Shout out to @dequanchen who figured out most of the material below.
Overview
Apache HBase provides the ability to perform realtime random read/write access to large datasets. HBase is built on top of Apache Hadoop and can scale to billions of rows and millions of columns. One of the capabilities of Apache HBase is a REST server previously called Stargate. This REST server provides the ability to interact with HBase from any programming language. As features get added to HBase, they are they implemented in the REST API.

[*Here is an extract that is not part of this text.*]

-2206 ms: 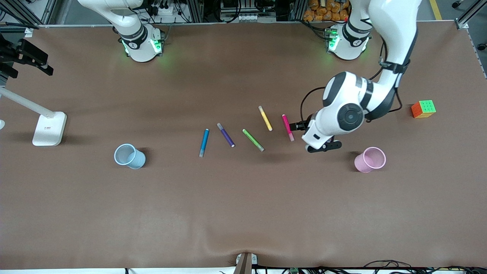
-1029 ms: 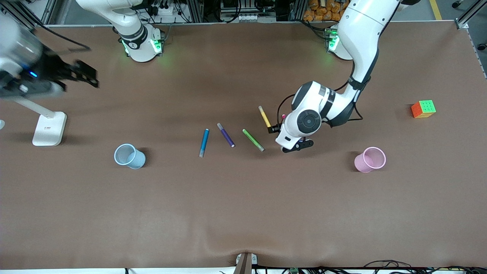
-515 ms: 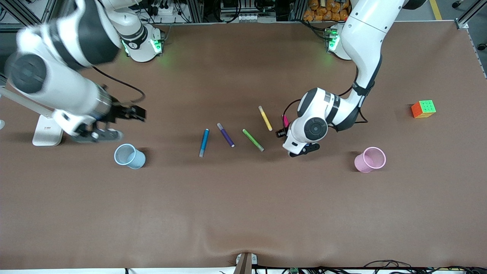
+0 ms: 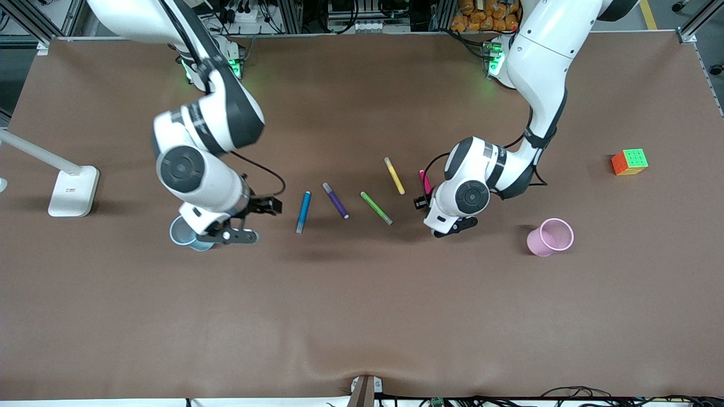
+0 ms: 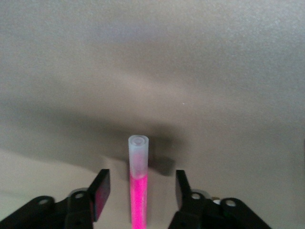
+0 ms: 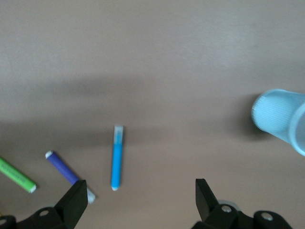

Apache HBase and Atomic Operations
Atomic operations in Apache HBase are important since it reduces the amount of round trip calls between the client and server. It also prevents complicated locks that are required if there are multiple clients. Two atomic operations (checkAndPut
and checkAndDelete
) were added to the REST server as part of HBASE-4720. These atomic operations are one of the undocumented features in the REST server. This has been an open HBase JIRA, HBASE-7129, since November 2012. Recently my team figured out how the atomic operations capability works and will be providing a patch back to the Apache HBase community.
Using the Apache HBase REST API
The Apache HBase REST API has historically been documented in two places. The Apache HBase Reference Guide and the JavaDocs. The documentation has been mostly moved to the reference guide for current versions of Apache HBase.
The REST API supports multiple different formats:
- Plain Text -
application/octet-stream
- XML -
text/xml
- JSON -
application/json
- Protocol Buffers -
application/x-protobuf
Each of these formats can be specified as part of the Accept
header. This blog post will focus on XML and JSON since they are easiest to work with directly.
Many of the Apache HBase REST API endpoints require the use of base64
encoding. base64
encoding ensures that the data can be transmitted across REST without any issues. Keep in mind that newlines and other characters affect the output of base64
. Both checkAndPut
and checkAndDelete
require that the check value match exactly so be careful to avoid extra characters.
When using the Apache HBase REST APIs the literal value in the URL typically has to match the base64
encoded value in the request body. The examples in this blog show what values need to be base64
encoded.
Example Base64 Encoded Values
The base64
encoded values below are used in the examples in this blog post.
Literal Text | Base64 Encoded |
---|---|
rowkey |
cm93a2V5 |
columnfamily:qualifier |
Y29sdW1uZmFtaWx5OnF1YWxpZmllcg== |
checkvalue |
Y2hlY2t2YWx1ZQ== |
newvalue |
bmV3dmFsdWU= |
Apache HBase REST API - checkAndPut
checkAndPut
checks the value of the latest version of a cell and if there is a match puts new data into the same cell.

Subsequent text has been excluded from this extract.